Rosenberger has trouble believing it, too, but she has patients who refuse to quit. After she lectures them on the dangers, “A handful of people come back and say, ‘I’m not going to a tanning bed.’ But usually, peer pressure and what they think they should look like outweigh common sense about cancer risks.”

She cites a study that says using tanning beds prior to the age of 35 increases risks for melanoma by 75 percent. “That’s a lot.”

And some people even think they need extra sun to get vitamin D, but that is not the case, Rosenberger said.

“You get enough vitamin D from sun just by going out and about,” she said.

An A-B-C-D system has been developed to alert people to what could be a melanoma. A is for asymmetry, B for irregular borders, C is for multiple colors and D is for diameter bigger than a pencil eraser.

“I’d like to add to that E for evolving,” Rosenberger said. “Anything that is growing, changing, itching and won’t heal — all of those things are of concern.”

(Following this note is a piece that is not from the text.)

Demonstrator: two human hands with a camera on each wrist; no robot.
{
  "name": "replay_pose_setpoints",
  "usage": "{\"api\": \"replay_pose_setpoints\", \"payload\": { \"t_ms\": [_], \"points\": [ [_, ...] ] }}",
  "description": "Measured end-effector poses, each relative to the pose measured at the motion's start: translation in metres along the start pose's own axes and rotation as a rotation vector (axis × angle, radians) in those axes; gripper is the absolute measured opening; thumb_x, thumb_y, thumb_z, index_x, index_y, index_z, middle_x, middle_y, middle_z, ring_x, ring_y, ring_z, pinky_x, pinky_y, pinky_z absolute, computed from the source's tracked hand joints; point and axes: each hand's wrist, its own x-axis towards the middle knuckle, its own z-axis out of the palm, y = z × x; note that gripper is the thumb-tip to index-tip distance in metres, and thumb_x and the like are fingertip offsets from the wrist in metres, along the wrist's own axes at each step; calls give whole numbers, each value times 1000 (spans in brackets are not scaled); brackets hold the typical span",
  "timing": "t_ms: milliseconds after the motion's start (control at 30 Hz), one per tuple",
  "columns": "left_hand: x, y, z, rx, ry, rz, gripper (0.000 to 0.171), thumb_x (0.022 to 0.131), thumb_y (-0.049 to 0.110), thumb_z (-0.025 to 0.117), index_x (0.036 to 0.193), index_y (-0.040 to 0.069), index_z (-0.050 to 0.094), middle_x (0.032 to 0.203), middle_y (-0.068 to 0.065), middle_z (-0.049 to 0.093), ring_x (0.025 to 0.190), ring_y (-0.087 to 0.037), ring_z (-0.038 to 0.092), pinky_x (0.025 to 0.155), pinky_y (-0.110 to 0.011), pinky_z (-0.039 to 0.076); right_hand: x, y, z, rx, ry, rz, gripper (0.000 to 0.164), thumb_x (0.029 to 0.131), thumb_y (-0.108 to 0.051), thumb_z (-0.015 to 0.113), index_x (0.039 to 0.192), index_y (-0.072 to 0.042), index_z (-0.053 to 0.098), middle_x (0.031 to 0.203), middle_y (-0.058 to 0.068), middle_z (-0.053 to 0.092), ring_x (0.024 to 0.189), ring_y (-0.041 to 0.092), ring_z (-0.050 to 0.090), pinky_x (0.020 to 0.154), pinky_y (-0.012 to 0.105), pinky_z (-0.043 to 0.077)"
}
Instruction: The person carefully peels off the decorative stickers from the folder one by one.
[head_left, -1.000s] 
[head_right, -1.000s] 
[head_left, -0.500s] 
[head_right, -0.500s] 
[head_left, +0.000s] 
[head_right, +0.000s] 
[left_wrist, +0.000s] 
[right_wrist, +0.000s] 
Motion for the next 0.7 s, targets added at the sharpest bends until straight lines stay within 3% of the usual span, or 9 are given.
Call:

In addition to staying away from tanning beds and tanning in the sun, Rosenberger recommends wearing clothes and hats with a sun protection factor, as well as sunscreen with a high SPF that also contains zinc.

“Zinc is more like a metallic shield so it’s not going to break down,” she said. “Chemical sunscreen breaks down. If you put it on a 8 a.m., by noon you have nothing left on your face unless it’s one with lots of zinc.”